Everything in the listing below from the line containing "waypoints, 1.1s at" through the line containing "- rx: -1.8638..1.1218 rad" must be repeated exactly; the remaining lines are not wanted.
::::
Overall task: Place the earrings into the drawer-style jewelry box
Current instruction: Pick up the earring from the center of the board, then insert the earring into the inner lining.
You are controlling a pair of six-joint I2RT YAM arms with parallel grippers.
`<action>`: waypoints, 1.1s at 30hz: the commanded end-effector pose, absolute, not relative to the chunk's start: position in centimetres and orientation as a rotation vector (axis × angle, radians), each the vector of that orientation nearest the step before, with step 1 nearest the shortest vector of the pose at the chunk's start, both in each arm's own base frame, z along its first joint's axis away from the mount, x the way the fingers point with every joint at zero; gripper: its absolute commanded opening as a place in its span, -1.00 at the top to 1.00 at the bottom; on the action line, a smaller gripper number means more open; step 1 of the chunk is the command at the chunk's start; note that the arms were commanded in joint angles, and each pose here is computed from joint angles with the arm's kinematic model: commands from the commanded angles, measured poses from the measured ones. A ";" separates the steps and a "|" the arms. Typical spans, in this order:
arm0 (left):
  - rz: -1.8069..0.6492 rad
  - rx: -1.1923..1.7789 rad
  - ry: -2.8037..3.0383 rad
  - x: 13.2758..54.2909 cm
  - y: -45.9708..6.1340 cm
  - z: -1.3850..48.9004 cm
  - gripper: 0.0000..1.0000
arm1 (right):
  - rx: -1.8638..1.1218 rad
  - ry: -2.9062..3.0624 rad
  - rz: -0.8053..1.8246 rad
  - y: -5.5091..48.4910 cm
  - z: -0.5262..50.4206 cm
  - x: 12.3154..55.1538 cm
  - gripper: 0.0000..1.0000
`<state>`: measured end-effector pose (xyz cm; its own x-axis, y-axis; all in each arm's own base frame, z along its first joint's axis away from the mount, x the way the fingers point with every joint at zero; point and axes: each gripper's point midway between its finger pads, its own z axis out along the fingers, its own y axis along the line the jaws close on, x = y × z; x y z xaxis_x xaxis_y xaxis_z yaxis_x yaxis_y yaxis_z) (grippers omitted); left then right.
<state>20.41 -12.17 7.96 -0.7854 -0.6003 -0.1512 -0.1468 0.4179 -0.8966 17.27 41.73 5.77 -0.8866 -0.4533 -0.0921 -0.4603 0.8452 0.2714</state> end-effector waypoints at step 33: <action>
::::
◆ TASK RESULT
`<action>`: waypoints, 1.1s at 30hz: the commanded end-effector pose, absolute, not relative to the chunk's start: position in centimetres and orientation as a rotation vector (axis × angle, radians), each the vector of that orientation nearest the step before, with step 1 nearest the shortest vector of the pose at the chunk's start, both in each arm's own base frame, z along its first joint's axis away from the mount, x the way the fingers point with every joint at zero; gripper: its absolute commanded opening as a place in its span, -1.00 at the top to 1.00 at the bottom; on the action line, a smaller gripper number means more open; step 1 of the chunk is the command at the chunk's start; note that the arms were commanded in joint angles, and each pose here is computed from joint angles with the arm's kinematic model: commands from the commanded angles, measured poses from the measured ones. A ";" separates the steps and a "|" the arms. Typical spans, in this order:
arm0 (left):
  - rz: -1.8069..0.6492 rad
  - rx: -1.1923..1.7789 rad
  - ry: -2.8037..3.0383 rad
  - x: 13.2758..54.2909 cm
  - y: -45.9708..6.1340 cm
  - z: -1.3850..48.9004 cm
  - gripper: 0.0000..1.0000
arm1 (right):
  - rx: -1.8638..1.1218 rad

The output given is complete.